BEGIN INPUT RECORDS

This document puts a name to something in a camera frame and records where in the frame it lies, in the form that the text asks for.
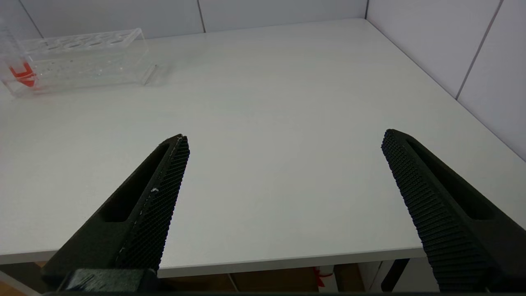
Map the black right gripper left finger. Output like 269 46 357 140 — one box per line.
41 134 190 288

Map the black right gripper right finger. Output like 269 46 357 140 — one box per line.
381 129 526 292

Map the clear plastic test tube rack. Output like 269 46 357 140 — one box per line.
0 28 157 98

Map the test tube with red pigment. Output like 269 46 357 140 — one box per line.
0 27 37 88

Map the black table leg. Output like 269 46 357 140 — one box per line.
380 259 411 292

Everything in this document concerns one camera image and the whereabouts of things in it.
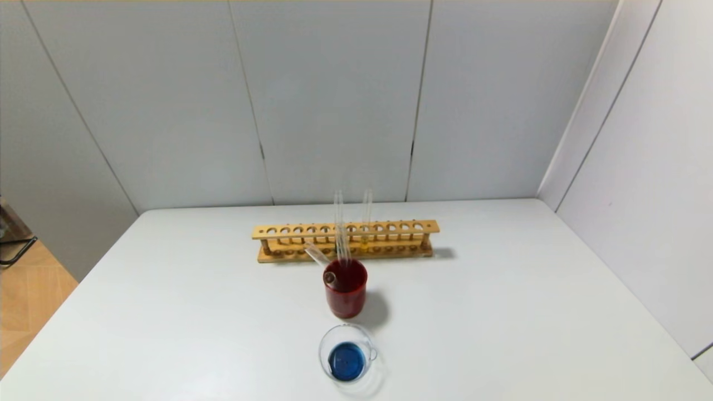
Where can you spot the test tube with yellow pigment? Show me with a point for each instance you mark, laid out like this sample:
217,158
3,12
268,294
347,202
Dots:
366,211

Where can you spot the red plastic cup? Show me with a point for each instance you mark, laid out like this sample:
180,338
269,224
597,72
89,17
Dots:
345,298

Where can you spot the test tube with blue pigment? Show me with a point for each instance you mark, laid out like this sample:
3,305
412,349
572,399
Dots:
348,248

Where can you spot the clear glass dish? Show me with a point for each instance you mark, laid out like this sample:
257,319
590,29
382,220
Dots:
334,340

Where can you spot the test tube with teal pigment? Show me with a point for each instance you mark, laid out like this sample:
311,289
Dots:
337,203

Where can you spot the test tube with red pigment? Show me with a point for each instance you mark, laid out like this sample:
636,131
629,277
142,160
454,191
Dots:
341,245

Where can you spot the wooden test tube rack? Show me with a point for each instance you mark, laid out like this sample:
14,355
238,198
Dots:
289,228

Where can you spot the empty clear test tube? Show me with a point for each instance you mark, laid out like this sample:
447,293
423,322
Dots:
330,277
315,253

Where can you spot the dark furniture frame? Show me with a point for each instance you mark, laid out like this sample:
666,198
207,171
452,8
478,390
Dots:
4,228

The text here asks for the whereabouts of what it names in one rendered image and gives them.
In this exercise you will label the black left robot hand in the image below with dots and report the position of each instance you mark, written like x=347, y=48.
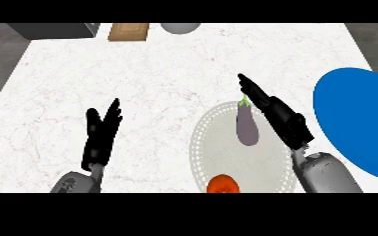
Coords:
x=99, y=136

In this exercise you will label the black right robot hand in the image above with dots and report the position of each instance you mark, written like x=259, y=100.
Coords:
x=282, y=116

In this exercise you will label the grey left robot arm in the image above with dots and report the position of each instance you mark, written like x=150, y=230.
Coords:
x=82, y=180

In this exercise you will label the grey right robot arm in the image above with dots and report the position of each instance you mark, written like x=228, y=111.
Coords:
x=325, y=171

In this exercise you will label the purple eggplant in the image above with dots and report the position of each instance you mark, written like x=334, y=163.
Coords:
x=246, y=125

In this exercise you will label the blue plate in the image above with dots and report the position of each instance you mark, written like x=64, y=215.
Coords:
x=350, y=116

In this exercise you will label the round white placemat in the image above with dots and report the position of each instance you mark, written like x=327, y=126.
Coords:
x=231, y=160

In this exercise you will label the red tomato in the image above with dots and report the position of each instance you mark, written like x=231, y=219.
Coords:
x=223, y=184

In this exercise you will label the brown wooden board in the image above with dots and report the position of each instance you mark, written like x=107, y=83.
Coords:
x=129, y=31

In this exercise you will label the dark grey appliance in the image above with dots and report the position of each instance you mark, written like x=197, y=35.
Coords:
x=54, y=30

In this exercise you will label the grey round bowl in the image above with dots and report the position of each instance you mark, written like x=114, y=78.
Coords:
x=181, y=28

END INPUT RECORDS

_PROBLEM STATEMENT_. Write out each line above containing "asks".

_EXPECTED ANSWER_.
This document puts a name to something in a camera frame and records where in the frame it lies, in the form that the text asks for.
The text here asks for the whereabouts of what it names in one rendered image and gives them.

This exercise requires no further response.